There no doubt will be much gnashing of teeth in the wake of yesterday’s announcement that AT&T (the former SBC) has agreed to buy BellSouth. WIthin hours, to no one’s surprise, old-line consumer groups called for regulators to reject the merger. In truth, however, the acquisition just won’t make that much difference, and to the extent it does, it likely will help consumers in the southeastern states BellSouth serves.

Sure, the deal reduces the number of “Bell” telephone companies to two–down from the original seven created in 1984. But does that mean less choice and less competition for consumers? Far from it. Today’s traditional telephone companies are quickly becoming but one choic among many for consumers wanting to make a telephone call. Cable TV companies alone now provide telephone service for some six million Americans, a number that is rapidly increasing. And that doesn’t include the millions more service by stand-alone Internet telephone companies such as Vonage. Wireless telephone service provides another source of competition to traditional telephoney, with millions of Americans cutting the cord, and dropping their traditional service entirely. And while the merged AT&T-BellSouth will own Cingular, one of the leading wireless firms, the wireless market is still vibrantly competitive.
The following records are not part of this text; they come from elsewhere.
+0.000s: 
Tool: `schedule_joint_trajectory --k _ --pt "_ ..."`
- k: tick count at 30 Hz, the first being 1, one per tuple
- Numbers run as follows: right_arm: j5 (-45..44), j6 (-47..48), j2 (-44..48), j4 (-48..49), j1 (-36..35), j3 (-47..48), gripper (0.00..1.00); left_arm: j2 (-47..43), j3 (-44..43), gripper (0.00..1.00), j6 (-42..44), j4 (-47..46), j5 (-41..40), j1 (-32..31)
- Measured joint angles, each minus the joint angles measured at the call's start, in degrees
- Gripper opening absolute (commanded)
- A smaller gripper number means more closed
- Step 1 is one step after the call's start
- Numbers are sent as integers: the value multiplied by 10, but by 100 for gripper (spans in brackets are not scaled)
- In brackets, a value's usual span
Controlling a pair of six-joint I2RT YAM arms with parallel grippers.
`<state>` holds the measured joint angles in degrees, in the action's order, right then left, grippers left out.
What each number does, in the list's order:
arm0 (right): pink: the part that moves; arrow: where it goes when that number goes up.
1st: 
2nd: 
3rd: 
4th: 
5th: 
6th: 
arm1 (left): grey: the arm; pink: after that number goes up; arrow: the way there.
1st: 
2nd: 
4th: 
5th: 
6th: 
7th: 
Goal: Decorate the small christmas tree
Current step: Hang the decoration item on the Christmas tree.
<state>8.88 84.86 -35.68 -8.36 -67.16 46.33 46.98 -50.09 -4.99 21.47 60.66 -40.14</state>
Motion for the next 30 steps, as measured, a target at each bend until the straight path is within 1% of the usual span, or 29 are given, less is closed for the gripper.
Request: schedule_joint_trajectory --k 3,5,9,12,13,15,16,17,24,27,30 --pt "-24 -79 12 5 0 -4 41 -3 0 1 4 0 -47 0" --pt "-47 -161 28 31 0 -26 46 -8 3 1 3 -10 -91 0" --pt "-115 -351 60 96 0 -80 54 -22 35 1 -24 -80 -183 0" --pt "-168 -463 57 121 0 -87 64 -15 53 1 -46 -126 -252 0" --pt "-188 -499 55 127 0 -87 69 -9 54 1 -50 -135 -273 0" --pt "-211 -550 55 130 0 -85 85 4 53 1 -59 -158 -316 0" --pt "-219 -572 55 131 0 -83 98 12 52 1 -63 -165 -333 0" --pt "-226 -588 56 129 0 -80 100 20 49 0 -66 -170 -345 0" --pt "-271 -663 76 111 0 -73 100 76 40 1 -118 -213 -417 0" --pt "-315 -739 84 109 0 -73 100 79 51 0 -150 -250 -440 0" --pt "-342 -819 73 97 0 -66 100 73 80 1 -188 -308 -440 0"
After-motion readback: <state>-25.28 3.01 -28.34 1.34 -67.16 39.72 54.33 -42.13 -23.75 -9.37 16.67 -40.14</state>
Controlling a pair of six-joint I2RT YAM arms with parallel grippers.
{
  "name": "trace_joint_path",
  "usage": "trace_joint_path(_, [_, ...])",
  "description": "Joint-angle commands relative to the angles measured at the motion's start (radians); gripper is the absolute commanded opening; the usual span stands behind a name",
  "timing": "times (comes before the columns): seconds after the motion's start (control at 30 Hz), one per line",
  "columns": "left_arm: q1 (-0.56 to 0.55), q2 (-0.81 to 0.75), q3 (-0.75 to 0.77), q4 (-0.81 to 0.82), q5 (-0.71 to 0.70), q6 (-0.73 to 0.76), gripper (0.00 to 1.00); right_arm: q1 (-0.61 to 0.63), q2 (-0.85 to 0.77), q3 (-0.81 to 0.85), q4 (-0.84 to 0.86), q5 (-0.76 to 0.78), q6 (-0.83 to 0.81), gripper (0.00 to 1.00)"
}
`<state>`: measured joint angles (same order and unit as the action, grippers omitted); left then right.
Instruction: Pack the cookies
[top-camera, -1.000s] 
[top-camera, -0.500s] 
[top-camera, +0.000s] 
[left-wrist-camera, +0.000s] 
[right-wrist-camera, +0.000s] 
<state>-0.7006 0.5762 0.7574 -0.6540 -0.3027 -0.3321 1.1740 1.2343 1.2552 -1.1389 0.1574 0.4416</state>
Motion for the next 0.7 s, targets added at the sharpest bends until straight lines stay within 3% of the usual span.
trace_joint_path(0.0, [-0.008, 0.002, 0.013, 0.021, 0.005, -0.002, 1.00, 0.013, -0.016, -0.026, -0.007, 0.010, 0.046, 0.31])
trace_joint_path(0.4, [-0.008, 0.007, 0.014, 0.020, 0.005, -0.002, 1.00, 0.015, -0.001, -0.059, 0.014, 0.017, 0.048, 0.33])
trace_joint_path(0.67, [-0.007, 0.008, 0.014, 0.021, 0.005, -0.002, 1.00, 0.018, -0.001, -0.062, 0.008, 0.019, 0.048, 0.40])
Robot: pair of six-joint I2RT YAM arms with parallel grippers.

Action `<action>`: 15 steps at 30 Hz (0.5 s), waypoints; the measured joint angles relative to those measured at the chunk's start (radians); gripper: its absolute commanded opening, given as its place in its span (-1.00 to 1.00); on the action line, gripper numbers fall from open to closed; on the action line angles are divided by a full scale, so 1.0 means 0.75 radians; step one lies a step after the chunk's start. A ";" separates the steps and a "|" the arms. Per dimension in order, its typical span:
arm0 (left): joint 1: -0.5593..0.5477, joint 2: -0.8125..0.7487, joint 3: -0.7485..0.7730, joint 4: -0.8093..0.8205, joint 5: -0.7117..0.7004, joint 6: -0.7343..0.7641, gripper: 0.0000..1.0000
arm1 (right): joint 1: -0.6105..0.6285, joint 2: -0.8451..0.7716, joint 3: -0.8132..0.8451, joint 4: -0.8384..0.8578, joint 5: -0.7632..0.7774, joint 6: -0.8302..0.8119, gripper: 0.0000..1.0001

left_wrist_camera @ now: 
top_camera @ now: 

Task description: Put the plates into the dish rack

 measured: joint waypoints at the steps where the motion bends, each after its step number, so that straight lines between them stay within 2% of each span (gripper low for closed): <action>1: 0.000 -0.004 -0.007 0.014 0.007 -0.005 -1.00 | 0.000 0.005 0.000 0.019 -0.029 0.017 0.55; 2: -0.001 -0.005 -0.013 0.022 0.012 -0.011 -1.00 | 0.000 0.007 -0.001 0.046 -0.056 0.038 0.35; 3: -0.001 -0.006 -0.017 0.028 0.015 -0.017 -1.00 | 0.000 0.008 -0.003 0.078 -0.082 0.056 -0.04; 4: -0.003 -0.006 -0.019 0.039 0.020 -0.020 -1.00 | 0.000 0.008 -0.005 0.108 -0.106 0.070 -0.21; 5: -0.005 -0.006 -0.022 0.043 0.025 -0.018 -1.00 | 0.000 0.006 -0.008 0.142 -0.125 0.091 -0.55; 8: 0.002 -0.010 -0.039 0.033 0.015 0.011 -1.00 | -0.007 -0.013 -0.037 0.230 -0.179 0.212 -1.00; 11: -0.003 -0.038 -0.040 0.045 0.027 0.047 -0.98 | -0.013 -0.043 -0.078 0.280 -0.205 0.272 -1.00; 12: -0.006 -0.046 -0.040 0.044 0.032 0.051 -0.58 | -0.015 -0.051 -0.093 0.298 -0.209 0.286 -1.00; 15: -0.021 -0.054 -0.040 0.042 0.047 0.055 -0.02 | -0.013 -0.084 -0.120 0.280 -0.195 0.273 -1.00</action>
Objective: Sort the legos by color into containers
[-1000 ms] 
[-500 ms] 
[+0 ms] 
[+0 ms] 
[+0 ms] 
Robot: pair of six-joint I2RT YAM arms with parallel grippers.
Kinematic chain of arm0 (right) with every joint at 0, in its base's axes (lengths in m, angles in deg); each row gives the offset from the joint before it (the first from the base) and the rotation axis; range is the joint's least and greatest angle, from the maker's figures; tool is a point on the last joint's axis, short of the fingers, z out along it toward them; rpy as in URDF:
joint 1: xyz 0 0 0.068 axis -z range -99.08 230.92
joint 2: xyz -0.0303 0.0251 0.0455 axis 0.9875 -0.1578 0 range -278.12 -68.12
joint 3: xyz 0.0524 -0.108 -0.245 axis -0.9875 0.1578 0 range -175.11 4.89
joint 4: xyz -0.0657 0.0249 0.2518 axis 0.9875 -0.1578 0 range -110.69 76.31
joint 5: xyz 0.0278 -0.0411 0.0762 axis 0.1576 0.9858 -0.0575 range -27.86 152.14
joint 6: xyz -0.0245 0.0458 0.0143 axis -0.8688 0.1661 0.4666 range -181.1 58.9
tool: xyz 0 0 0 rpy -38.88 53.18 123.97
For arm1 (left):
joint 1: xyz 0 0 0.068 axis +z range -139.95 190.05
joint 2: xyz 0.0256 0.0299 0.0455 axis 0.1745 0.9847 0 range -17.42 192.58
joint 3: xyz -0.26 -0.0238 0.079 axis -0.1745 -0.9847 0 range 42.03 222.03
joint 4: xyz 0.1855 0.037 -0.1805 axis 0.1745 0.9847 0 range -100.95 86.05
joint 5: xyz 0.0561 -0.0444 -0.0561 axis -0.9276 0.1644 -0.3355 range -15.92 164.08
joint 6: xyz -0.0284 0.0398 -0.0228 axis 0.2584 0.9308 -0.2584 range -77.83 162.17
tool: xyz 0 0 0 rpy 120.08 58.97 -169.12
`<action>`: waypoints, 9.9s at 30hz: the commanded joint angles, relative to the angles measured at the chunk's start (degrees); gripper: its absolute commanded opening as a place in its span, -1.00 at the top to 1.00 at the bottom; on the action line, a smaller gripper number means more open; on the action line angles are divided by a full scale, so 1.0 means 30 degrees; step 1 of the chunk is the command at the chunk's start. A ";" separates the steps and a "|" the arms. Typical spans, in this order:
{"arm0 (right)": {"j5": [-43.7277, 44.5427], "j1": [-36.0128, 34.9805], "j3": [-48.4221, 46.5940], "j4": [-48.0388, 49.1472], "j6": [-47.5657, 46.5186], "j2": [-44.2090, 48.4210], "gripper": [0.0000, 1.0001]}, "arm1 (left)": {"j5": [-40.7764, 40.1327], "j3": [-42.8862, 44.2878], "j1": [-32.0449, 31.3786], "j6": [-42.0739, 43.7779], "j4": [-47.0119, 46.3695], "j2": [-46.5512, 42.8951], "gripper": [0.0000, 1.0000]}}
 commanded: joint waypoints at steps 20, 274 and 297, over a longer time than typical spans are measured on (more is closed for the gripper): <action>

Perhaps more important for the future is the market for broadband Internet service. The networks that connect Americans to the Internet are increasingly important–serving as the platform for everythng from e-mail to Internet telephony, to (soon) television. Here, however, the traditional telephone companies are even less dominant. In fact, they are the challengers in this market, trailing cable TV firms, who have some 60 percent of the market.

As a result, this merger, like last years mergers before it, is no big deal to consumers. However, at least one area, consumers will likely be better off. BellSouth has trailed AT&T and Verizon in making plans to enter the television market. While the two larger phone companies are already starting to offer TV service in competition with traditional cable firms, BellSouth–with more limited resources – has lagged behind. As a result, while consumers in many areas of the country could soon be enjoying the benefits of more cable TV competition, consumers in the southeastern U.S. were facing a long wait for the same benefits. If the proposed deal goes through, cable competition could come sooner to the South.

Despite the easy rhetoric, this deal does not signal a return to the days of monopoly in telephone service. Instead, it serves as a reminder of how far competition has come, and how choices have increased, for American consumers. And that competition and choice will, if anything, be stronger due to this merger.